I went to the store in North Wales this morning. Kind of small and not much there. And it too is closing even though it’s not listed as such on their web site. Maybe Radio Shack *IS* on its last legs.


----------



## Waddy (Dec 18, 2014)

feldon30 said:


> Radio Shack should have been at the forefront of the Raspberry Pi and Arduino wave. They should have been carrying everything you might need to create a robot or any kind of electronic item. I mean hell, Fry's has 10 feet of shelf space for robotics and another 20 feet of space for Raspberry Pi and Arduino servo motors, breadboards, prototyping boards, etc. Not to mention the 300 foot rows of resistors, LEDs, capacitors, etc.

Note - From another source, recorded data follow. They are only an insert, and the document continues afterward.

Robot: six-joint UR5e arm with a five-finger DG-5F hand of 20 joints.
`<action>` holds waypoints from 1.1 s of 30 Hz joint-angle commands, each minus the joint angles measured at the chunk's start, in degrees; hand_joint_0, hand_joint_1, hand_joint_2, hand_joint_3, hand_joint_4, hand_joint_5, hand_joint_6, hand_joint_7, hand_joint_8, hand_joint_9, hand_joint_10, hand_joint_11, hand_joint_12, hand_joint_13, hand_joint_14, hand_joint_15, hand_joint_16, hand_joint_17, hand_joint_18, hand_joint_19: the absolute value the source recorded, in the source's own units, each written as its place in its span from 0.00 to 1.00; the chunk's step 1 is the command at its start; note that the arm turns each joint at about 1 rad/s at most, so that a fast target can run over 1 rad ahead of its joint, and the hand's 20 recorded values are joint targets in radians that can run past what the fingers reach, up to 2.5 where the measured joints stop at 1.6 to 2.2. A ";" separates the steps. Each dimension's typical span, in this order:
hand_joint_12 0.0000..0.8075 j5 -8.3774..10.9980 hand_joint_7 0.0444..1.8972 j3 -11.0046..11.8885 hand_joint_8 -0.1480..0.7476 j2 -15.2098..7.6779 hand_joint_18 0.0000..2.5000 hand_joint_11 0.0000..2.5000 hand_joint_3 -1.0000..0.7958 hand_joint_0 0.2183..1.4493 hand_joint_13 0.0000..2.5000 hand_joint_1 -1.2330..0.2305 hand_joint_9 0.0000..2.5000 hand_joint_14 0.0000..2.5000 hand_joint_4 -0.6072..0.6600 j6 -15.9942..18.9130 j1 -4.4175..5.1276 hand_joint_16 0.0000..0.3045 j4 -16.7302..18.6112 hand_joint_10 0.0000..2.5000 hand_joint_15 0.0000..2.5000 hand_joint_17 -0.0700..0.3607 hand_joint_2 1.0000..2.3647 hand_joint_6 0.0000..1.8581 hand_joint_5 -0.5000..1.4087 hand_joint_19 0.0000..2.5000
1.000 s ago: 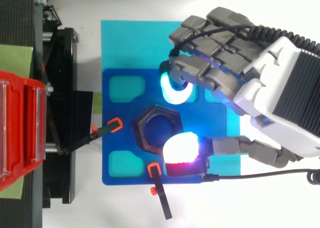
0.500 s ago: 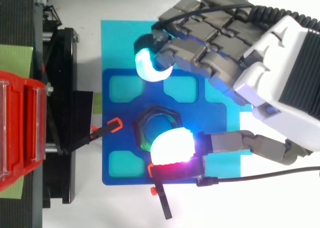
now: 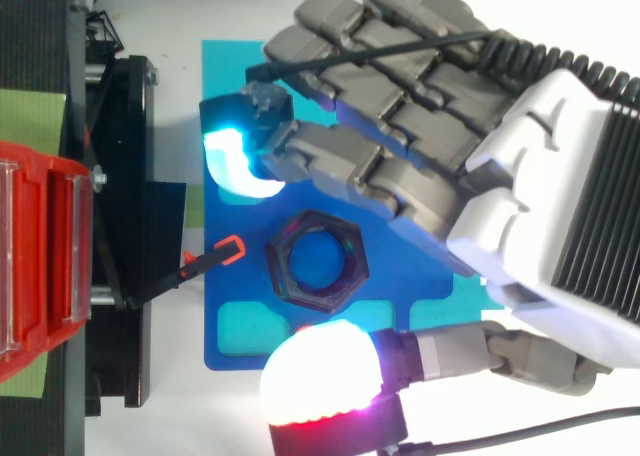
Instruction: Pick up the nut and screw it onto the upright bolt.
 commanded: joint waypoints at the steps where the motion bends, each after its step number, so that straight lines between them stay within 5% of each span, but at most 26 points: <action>1: 0.42 -0.14 0.30 -1.46 0.41 -0.02 0.06 0.00 0.28 0.20 0.10 0.85 0.12 0.00 0.59 -0.65 0.33 0.15 1.09 0.00 0.00 0.40 0.00 0.27 0.16 0.00; 8: 0.42 0.12 0.31 -4.44 0.42 -0.02 0.06 0.00 0.28 0.21 0.11 0.85 0.13 0.00 0.58 -0.65 1.21 0.14 5.40 0.00 0.00 0.39 0.00 0.27 0.17 0.00; 21: 0.41 -0.06 0.45 -4.44 0.44 -0.02 0.09 0.00 0.28 0.22 0.13 0.84 0.15 0.00 0.61 -0.47 1.56 0.14 3.73 0.00 0.00 0.38 0.00 0.27 0.20 0.00; 33: 0.41 -0.06 0.39 -4.44 0.44 -0.02 0.11 0.00 0.28 0.23 0.14 0.81 0.16 0.00 0.60 -0.47 2.09 0.14 2.58 0.00 0.00 0.38 0.00 0.27 0.20 0.00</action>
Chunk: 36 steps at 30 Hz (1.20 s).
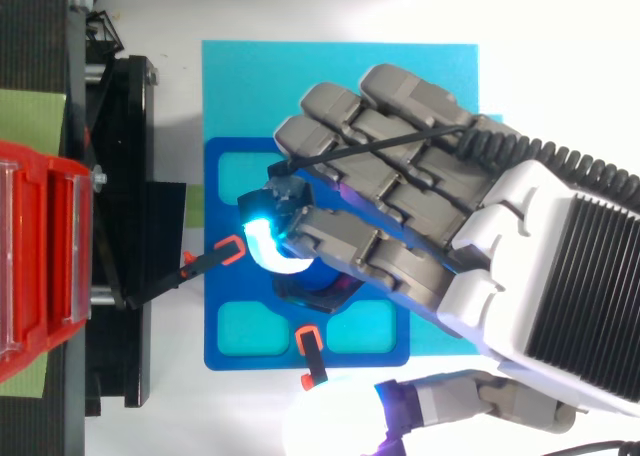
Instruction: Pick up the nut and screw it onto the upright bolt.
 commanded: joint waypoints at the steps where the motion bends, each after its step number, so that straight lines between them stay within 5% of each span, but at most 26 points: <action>1: 0.41 0.00 0.38 0.00 0.43 -0.04 0.11 0.00 0.28 0.23 0.14 0.81 0.15 0.00 0.59 0.00 0.04 0.14 -0.23 0.00 0.00 0.38 0.00 0.27 0.20 0.00; 17: 0.41 -0.70 0.35 0.00 0.42 -0.04 0.10 0.00 0.28 0.22 0.14 0.81 0.15 0.00 0.59 -0.35 -0.49 0.14 2.14 0.00 0.00 0.38 0.00 0.27 0.19 0.01; 25: 0.41 -0.70 0.35 0.00 0.43 -0.04 0.10 0.00 0.28 0.22 0.14 0.81 0.15 0.00 0.60 -5.80 0.22 0.14 4.78 0.00 0.00 0.39 0.00 0.27 0.19 0.01; 32: 0.41 -0.35 0.36 0.00 0.43 -0.04 0.10 0.00 0.28 0.22 0.14 0.81 0.15 0.00 0.61 -5.98 0.66 0.14 6.89 0.00 0.00 0.39 0.00 0.27 0.19 0.01; 36: 0.41 -0.35 0.36 0.00 0.43 -2.59 0.11 0.00 0.28 0.22 0.14 0.81 0.15 0.00 0.61 -5.19 0.39 0.14 6.80 0.00 0.00 0.39 0.00 0.27 0.19 0.01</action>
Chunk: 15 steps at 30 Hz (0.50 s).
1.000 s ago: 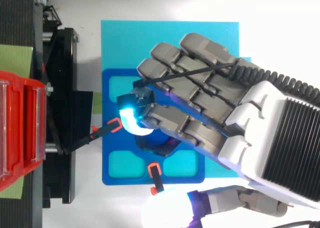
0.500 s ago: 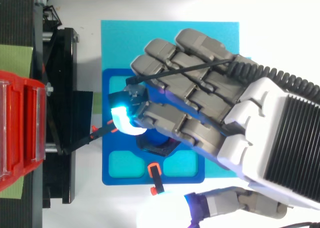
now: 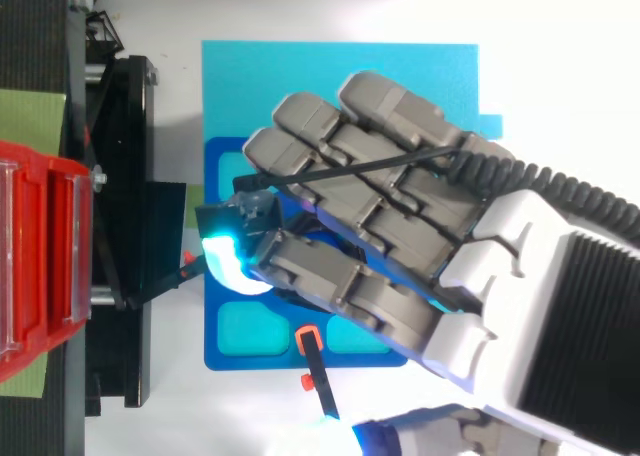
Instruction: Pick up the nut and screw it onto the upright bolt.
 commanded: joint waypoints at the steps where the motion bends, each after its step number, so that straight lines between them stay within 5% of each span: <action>1: 0.41 -0.24 0.36 0.00 0.43 -1.72 0.11 0.00 0.28 0.22 0.14 0.81 0.15 0.00 0.61 1.25 -0.36 0.14 0.17 0.00 0.00 0.39 0.00 0.27 0.19 0.01; 4: 0.41 -0.59 0.37 0.18 0.43 -2.86 0.11 0.00 0.28 0.22 0.14 0.81 0.15 0.00 0.61 3.89 -0.45 0.14 -0.10 0.00 0.00 0.39 0.00 0.27 0.19 0.01; 15: 0.41 -1.64 0.42 0.18 0.45 -2.77 0.11 0.00 0.28 0.22 0.15 0.80 0.15 0.00 0.62 4.33 -0.71 0.14 -3.17 0.00 0.00 0.38 0.00 0.27 0.19 0.00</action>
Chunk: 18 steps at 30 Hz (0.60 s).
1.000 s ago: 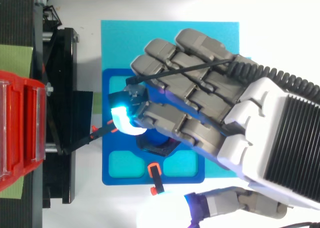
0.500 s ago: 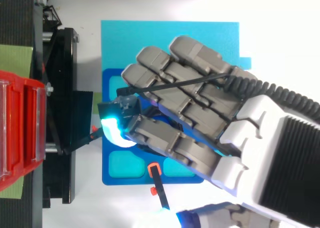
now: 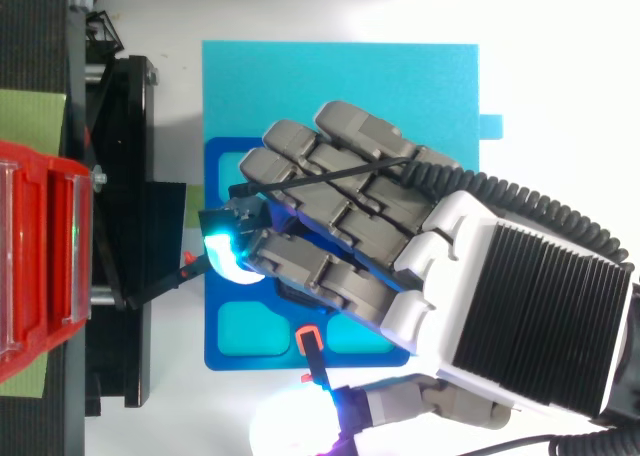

Very insightful of you. Yes, they missed the boat. Arduino and robotics components would have been the natural progression for this company, not toys and cell phones, which everybody sells. Those are tough markets.


----------



## Deane Johnson (Sep 19, 2016)

The cell phone thing was a real turnoff. When you walked into the store, the entire front was cell phones, then the next layer was toys. It was as if electronics just weren't a part of it anymore. That's before you even got to the employees who knew nothing, weren't there yesterday, and would be gone tomorrow.


----------



## BobS (Jun 18, 2015)

OH SURE, NOW WHERE CAN I GET MY TANDY 99 SERVICED? CAN I STILL BUY 5 1/4" FLOPPIES SOMEWHERE?


----------



## raleets (Jan 2, 2011)

If you asked any of the current "associates" at an electronics store for a "floppy" he would think it was the latest fast food sensation.


----------



## gunrunnerjohn (Nov 10, 2010)

At our age, asking for a "floppy" will get you a different answer. 

What in the world are you going to do with that "floppy" anyway?


----------



## raleets (Jan 2, 2011)

At my age a "floppy" is usually associated with an afternoon nap.  :thumbsup:


----------



## Dave Farquhar (Feb 20, 2013)

I miss Radio Shack even in its diminished state. They had a really good replacement tip for Weller soldering guns, for instance. If I needed a resistor, or a spool of wire, there were two stores within five minutes of home, open until 8 pm most nights and at least until 6 on Sundays. Once or twice a year, Radio Shack's close proximity helped me finish a project.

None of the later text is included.